I was so surprised to see on the cruise Adam and I just went on that they expanded their gluten free options. The last few trips we've been on there has been a small gluten free table with maybe one dessert and one type of roll. This time they had an entire buffet table dedicated specifically to GF foods. The non-GF foods had like 10 buffet tables, but hey it's a start towards equality :D

Megan @ Meg Go Run said...

I can see the gluten free fad being a double edged sword. On one hand, I bet you are so happy for there being WAY more options, and hopefully more affordable options at that. (Example: Aldi has a ton of gluten free food.) Then on the other hand, you have people doing the diet as a fad. I will admit, the people that are on the gluten free fad diet... it bugs me! I don't know why it bugs me. Someone's choice not to eat gluten doesn't affect me, so why do I care? I wish I weren't judgmental about that.

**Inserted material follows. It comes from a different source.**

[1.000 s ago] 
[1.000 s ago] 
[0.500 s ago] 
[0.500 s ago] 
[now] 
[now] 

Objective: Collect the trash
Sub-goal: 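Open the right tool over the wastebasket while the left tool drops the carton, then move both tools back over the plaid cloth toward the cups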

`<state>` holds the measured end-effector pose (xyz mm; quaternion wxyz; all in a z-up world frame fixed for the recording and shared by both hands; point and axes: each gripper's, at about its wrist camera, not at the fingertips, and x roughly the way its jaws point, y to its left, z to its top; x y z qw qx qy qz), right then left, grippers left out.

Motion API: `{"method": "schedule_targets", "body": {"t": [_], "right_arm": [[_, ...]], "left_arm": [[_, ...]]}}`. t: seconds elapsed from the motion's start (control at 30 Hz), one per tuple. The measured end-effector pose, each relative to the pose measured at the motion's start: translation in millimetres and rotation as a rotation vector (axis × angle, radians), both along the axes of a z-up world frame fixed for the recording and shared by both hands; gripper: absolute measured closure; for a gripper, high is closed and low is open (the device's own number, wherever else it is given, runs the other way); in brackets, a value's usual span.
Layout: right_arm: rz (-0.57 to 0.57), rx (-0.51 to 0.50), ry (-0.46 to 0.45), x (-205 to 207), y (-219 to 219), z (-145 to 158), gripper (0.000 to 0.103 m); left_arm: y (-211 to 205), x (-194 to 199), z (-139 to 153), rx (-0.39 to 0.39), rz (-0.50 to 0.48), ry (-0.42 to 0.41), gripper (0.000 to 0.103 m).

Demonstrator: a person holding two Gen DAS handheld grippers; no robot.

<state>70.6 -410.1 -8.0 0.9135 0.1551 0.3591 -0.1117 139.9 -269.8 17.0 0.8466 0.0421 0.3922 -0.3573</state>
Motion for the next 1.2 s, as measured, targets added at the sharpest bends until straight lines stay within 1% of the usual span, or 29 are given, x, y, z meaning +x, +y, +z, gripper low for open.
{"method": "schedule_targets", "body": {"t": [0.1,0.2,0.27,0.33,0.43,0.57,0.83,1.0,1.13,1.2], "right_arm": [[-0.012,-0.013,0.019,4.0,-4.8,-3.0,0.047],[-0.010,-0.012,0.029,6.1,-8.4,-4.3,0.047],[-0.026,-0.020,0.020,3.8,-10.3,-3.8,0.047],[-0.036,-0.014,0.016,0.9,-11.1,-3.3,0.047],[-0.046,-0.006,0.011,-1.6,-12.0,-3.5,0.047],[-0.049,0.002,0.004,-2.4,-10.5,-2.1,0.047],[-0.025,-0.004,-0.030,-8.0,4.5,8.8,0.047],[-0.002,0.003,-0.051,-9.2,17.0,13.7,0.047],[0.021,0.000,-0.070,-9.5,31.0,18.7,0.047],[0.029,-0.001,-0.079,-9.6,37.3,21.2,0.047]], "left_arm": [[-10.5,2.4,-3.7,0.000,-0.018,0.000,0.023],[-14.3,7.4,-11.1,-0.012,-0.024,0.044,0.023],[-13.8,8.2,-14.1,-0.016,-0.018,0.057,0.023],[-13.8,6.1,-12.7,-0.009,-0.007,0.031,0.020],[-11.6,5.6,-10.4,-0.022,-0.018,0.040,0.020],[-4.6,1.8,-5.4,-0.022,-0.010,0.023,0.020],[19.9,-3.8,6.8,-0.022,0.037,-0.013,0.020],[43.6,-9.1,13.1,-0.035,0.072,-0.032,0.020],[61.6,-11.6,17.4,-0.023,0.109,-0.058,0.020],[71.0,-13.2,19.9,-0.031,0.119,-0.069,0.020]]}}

About 11 years ago, I was doing the choreography for my district's HS musical and one of my dancers was eating a weird kind of bread. I was chatting with him and he explained that he couldn't eat gluten. At the time, I had no idea what gluten was and never ever heard of Celiac before. I remember feeling REALLY bad for him because he couldn't eat pizza!

S Sharp said...

My dad has celiac and I am tested often (with one endoscopy so far). So far, nothing has shown up in the tests but if I eat too much gluten I get a rash on my stomach and back area, so I really just avoid it (and dairy). We have a motto about it and we say "don't focus on what you can't eat, focus on what you can eat"....and there is SO much. The hidden sources in sauces, etc are the most challenging but thankfully there are so many more options out now. Many of our restaurants in my town have gluten free menus which makes it so much easier! And because I love to bake, I have mastered both the chocolate chip cookie and quick breads! I just wish gluten free flours and xanthan gum were a bit less pricey.

Gulf Girl said...

S Sharp, has that rash been checked by a dermatologist? Dermatitis herpetiformis occurs with the ingestion of gluten in some people, and a gluten-free diet is the treatment. That and dapsone, I read.

Fairytales and Fitness said...

This is a great post explaining why you need to eat GF. It really puts into perspective that those of us that are not GF should not take it for granted.

One of my roommate in college had celiac disease and all I knew about it back then was that she had her own pasta!

S Sharp said...

Thank you. I have had it checked by a dermatologist and I was given a topical steroid cream. When I have my yearly check up w/ my internist we will run the blood test again to make sure.